_Task item_. Which lines of the records below contain the word "camera"? Copy each of them out.

_Source data_.
=====
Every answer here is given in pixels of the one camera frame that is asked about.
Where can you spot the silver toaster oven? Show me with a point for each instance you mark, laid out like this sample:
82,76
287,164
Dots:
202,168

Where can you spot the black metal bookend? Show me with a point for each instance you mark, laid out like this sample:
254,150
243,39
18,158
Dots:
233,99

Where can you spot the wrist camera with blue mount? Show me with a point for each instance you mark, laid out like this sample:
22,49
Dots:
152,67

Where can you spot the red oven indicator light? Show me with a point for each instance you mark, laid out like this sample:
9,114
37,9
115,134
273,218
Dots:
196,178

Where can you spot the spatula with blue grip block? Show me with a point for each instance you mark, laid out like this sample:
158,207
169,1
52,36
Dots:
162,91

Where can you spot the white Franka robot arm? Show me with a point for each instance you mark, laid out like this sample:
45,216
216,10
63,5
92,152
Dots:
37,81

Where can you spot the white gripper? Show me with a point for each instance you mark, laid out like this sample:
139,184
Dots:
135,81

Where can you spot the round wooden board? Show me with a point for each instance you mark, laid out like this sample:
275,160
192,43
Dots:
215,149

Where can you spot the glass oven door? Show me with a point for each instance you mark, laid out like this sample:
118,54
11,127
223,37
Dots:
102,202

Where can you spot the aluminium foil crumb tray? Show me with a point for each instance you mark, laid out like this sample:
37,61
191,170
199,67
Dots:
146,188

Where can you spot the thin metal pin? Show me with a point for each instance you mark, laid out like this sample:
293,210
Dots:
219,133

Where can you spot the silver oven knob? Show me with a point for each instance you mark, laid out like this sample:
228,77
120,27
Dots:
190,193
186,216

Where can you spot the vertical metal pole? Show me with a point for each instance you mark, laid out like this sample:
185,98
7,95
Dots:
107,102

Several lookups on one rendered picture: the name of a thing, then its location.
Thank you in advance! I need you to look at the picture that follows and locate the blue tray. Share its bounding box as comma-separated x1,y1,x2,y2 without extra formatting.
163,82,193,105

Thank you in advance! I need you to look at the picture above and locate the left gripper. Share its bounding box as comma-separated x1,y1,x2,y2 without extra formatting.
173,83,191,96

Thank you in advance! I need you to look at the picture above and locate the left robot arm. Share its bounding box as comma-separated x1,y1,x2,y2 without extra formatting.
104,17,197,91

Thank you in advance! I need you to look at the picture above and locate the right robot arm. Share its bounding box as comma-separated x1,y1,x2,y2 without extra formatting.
=====
_Task output_.
Every answer here is given in pixels of the one camera frame that is asked about.
Where can you spot the wrist camera with blue mount? Show me with a point for each instance you mark, laid out like this sample:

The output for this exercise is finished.